In LGMD, standard pathological analysis can indeed wrongly give a diagnosis of polymyositis. Immunofixation must be performed to avoid this mistake.”
“Thyroid dysfunction in patients with Down’s syndrome is well known.
Although the majority of children with Down’s syndrome appear to have normal thyroid function, however, hypothyroidism is commonly seen. The presence of hyperthyroidism is rare. The etiology is believed to be autoimmune. We report a patient with Down syndrome and Graves’ disease who responded well to antithyroid drugs.

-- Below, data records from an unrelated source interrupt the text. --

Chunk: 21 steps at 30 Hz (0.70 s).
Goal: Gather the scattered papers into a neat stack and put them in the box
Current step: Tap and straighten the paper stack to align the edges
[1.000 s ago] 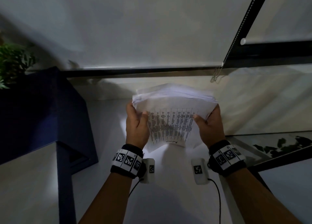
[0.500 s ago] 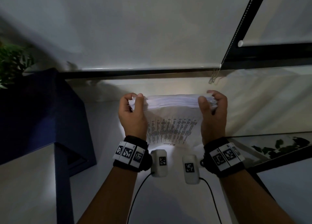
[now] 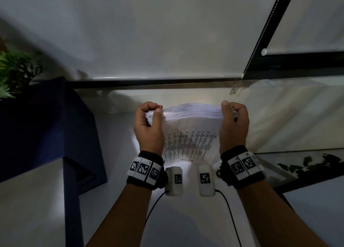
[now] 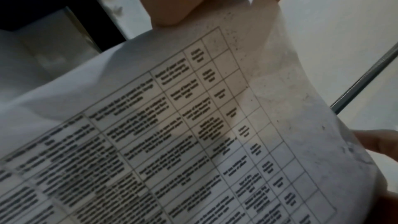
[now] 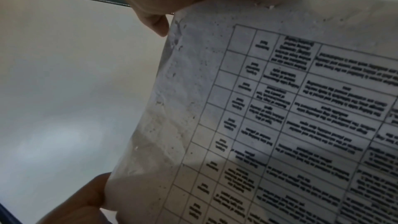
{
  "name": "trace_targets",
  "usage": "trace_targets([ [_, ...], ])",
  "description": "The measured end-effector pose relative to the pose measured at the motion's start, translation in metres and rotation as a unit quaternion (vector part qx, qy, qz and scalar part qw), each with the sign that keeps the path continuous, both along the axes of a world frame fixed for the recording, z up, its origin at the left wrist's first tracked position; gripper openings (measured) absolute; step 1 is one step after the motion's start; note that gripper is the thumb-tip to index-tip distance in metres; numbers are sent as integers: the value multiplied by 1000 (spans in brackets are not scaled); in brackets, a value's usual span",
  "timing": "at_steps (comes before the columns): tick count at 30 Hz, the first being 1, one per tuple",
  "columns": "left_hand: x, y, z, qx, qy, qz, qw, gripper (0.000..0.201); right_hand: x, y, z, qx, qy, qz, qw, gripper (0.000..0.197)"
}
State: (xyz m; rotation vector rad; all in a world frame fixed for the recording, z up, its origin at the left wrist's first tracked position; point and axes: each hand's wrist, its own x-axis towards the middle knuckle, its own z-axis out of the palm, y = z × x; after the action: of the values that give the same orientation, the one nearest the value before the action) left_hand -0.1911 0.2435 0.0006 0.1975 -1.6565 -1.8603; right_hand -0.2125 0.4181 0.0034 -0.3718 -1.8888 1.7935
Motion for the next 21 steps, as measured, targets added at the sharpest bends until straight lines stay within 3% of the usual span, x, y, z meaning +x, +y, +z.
trace_targets([
  [9, 4, -2, -14, -3, 24, -39, 999, 16, -3, -3, -2, 52, 6, -5, 999, 20],
  [13, -2, 0, -16, -40, -1, 17, 999, 6, -3, -6, -3, 70, -2, -17, 997, 27],
  [18, -9, 12, 2, -11, -54, 104, 993, 28, -5, -6, 0, 88, -15, -40, 995, 31],
  [21, -9, 3, 0, 12, -20, 6, 1000, 23, -7, -3, 0, 77, -26, -57, 995, 33],
])
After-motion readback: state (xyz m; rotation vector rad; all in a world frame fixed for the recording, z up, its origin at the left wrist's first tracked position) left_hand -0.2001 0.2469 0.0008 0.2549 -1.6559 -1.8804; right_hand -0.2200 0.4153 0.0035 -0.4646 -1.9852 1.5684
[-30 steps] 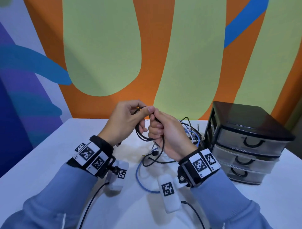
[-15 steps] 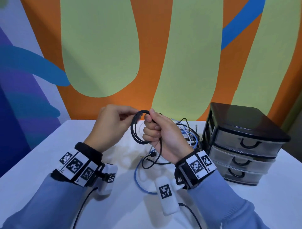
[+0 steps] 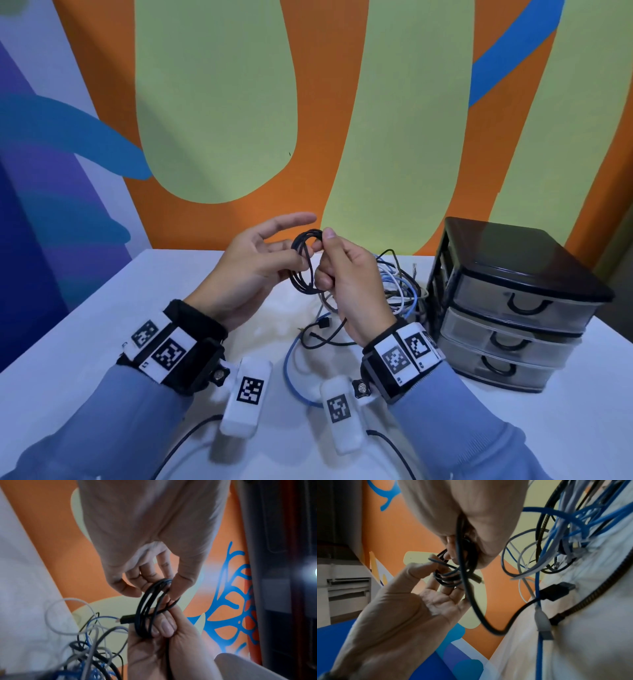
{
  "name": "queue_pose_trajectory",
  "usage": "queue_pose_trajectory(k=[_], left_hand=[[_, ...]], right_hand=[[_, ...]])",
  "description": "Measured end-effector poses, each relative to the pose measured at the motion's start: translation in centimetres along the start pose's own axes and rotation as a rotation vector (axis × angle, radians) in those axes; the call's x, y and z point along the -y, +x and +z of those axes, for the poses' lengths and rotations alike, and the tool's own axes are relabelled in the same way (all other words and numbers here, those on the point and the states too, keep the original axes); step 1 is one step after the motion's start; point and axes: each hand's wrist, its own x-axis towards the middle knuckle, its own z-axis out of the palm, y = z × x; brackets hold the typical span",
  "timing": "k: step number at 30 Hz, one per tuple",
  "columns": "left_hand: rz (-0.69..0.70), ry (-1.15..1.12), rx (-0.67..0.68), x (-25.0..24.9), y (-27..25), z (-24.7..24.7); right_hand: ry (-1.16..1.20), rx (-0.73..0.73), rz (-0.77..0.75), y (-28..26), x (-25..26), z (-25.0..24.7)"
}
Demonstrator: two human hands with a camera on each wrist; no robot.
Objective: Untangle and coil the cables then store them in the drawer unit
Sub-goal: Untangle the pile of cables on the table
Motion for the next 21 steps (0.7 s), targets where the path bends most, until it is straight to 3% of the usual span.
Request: queue_pose_trajectory(k=[3, 6, 8, 12, 16, 21], left_hand=[[0.042, 0.074, 0.000, 0.2, -0.3, 0.2], [0.213, 0.492, -0.037, 0.5, -0.3, 0.3], [0.300, 0.656, -0.059, 0.7, -0.2, 0.3], [0.328, 0.592, -0.274, 0.3, 0.4, -0.3], [0.220, 0.381, -0.318, -0.5, 0.2, -0.6], [0.281, 0.463, -0.318, -1.4, 0.0, -1.5]], right_hand=[[-0.053, 0.014, 0.001, 0.1, -0.1, -0.4], [-0.130, 0.019, -0.014, 0.5, -0.6, -1.0], [-0.128, 0.011, -0.024, 0.7, -0.7, -1.2], [-0.147, 0.029, -0.044, 0.5, -0.5, -1.0], [0.002, -0.014, 0.031, 0.5, -0.6, -0.9], [0.267, -0.024, 0.061, 0.6, 0.5, -0.9]])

The rarity of this association, especially in a child younger than eight years of age, has prompted us E7080 to report this case.”

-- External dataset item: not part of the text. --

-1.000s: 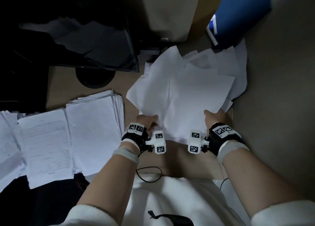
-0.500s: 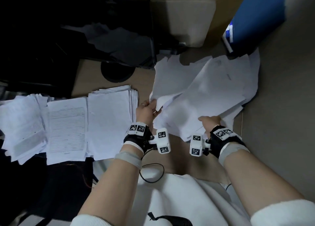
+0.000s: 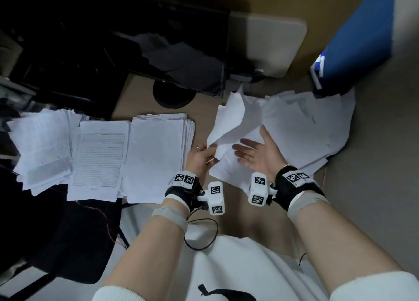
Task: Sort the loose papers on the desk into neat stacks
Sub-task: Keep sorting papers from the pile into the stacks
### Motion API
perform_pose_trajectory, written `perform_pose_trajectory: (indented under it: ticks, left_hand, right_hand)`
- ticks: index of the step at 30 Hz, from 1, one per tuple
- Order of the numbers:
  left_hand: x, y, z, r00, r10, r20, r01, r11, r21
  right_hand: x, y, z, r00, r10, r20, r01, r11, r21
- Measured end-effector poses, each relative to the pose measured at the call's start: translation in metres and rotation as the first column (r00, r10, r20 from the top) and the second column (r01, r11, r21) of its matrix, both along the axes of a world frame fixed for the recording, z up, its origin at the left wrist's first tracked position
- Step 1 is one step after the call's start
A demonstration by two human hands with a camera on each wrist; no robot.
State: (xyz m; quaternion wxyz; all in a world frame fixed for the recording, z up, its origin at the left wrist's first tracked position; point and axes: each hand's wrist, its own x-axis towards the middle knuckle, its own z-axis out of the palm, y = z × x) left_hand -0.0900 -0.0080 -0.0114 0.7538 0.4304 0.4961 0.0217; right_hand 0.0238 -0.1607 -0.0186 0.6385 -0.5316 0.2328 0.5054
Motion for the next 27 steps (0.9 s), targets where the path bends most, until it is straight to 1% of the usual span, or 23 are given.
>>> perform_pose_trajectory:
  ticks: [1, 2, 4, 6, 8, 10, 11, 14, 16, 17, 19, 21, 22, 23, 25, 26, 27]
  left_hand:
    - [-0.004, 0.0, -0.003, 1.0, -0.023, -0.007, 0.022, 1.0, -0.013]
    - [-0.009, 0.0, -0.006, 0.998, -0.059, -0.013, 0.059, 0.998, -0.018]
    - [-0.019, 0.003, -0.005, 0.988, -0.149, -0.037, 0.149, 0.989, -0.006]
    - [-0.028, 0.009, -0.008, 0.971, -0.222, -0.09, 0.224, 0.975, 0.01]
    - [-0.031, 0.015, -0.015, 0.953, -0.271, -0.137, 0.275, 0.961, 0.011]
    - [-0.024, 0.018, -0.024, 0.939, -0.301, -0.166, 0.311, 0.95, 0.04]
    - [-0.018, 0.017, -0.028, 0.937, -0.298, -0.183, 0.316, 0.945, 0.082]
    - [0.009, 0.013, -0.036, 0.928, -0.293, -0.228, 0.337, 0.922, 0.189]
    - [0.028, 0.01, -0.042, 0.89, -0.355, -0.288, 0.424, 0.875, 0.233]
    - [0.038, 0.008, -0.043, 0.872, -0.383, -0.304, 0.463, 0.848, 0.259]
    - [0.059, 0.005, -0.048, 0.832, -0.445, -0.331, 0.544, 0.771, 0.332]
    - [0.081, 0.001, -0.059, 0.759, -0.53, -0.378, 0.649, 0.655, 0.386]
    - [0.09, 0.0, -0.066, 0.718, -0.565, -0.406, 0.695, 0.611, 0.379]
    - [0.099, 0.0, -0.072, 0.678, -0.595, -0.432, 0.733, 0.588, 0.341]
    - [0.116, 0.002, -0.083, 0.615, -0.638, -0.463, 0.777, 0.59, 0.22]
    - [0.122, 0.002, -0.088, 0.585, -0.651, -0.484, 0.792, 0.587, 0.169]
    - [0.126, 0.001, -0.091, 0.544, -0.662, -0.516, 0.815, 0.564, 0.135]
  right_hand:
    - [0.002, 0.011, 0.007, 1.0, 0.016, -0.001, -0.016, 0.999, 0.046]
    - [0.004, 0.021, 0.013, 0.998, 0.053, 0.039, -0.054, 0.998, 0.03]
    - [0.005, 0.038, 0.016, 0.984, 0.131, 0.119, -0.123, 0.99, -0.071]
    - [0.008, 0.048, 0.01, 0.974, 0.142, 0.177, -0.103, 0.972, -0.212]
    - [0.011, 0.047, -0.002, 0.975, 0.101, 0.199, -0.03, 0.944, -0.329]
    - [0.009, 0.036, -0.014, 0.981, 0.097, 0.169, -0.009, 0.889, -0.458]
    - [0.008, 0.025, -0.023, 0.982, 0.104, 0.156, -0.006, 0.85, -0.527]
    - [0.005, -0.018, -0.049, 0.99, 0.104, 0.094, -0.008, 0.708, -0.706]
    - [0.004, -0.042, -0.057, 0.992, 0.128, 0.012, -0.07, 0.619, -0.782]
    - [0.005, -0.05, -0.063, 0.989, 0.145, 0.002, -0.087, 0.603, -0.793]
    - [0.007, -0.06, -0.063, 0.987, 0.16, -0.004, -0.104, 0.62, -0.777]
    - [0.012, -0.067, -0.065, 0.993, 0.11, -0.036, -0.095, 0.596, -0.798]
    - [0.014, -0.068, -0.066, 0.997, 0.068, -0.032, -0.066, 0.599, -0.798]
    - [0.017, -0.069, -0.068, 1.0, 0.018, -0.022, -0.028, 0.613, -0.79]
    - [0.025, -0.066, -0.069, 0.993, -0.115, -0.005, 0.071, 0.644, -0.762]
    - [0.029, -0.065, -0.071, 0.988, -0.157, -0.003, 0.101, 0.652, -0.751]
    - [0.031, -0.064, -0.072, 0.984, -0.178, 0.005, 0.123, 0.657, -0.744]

“The synthesis of polyaniline (PANI) containing different carbon nanotubes (CNTs) by in situ polymerization is reported in this study. The samples were characterized by X-ray diffraction and scanning electron microscopy. Fourier transform infrared and ultraviolet-visible spectroscopy were used to determine the change in structure of the polymer/CNT composites. Thermogravimetric analysis showed that the composites had better thermal stability than the pure PANI. Photoluminescence NCT-501 cell line spectra showed a blueshift in
the PANI-single-walled nanotube (SWNT) composite. Low-temperature (77-300 K) electrical transport properties were measured in the absence and presence of a magnetic field up to 1 T. Direct-current conductivity
exhibited a nonohmic, three-dimensional variable range hopping mechanism. The room-temperature magnetoconductivity of all of the investigated samples except the PANI-SWNT composite were negative; however, it was positive for the PANI-SWNT composite, and its magnitude decreased with increasing temperature. (C) 2010 Wiley Periodicals, Inc. J Appl Polym Sci 119: 1016-1025, 2011″
“Central nervous involvement (CNS) is uncommon manifestation of Wegener’s granulomatosis selleck compound (WG). We are describing a patient with refractory WG with CNS involvement which responded to rituximab. This lady presented with nodular scleritis. Three months later, she developed headache, vision loss with complete opthalmoplegia, and relative afferent papillary defect. The brain MRI showed thickened dura along ant temporal region and enlargement of right cavernous sinus. C ANCA and PR 3 ELISA were positive. Non-contrast CT scan of orbit and paranasal sinuses showed soft tissue swelling of the right orbit along with mucosal thickening of right maxillary sinus. There were bilateral upper lobe nodules on HRCT of the chest. She responded to 3 days of methylprednisolone pulses and 1 g pulse cyclophosphamide but had multiple relapses while receiving high dose oral steroids and pulse cyclophosphamide. Then she was given four infusions of rituximab (375 mg/m(2)) at one-weekly interval. She had complete remission following rituximab.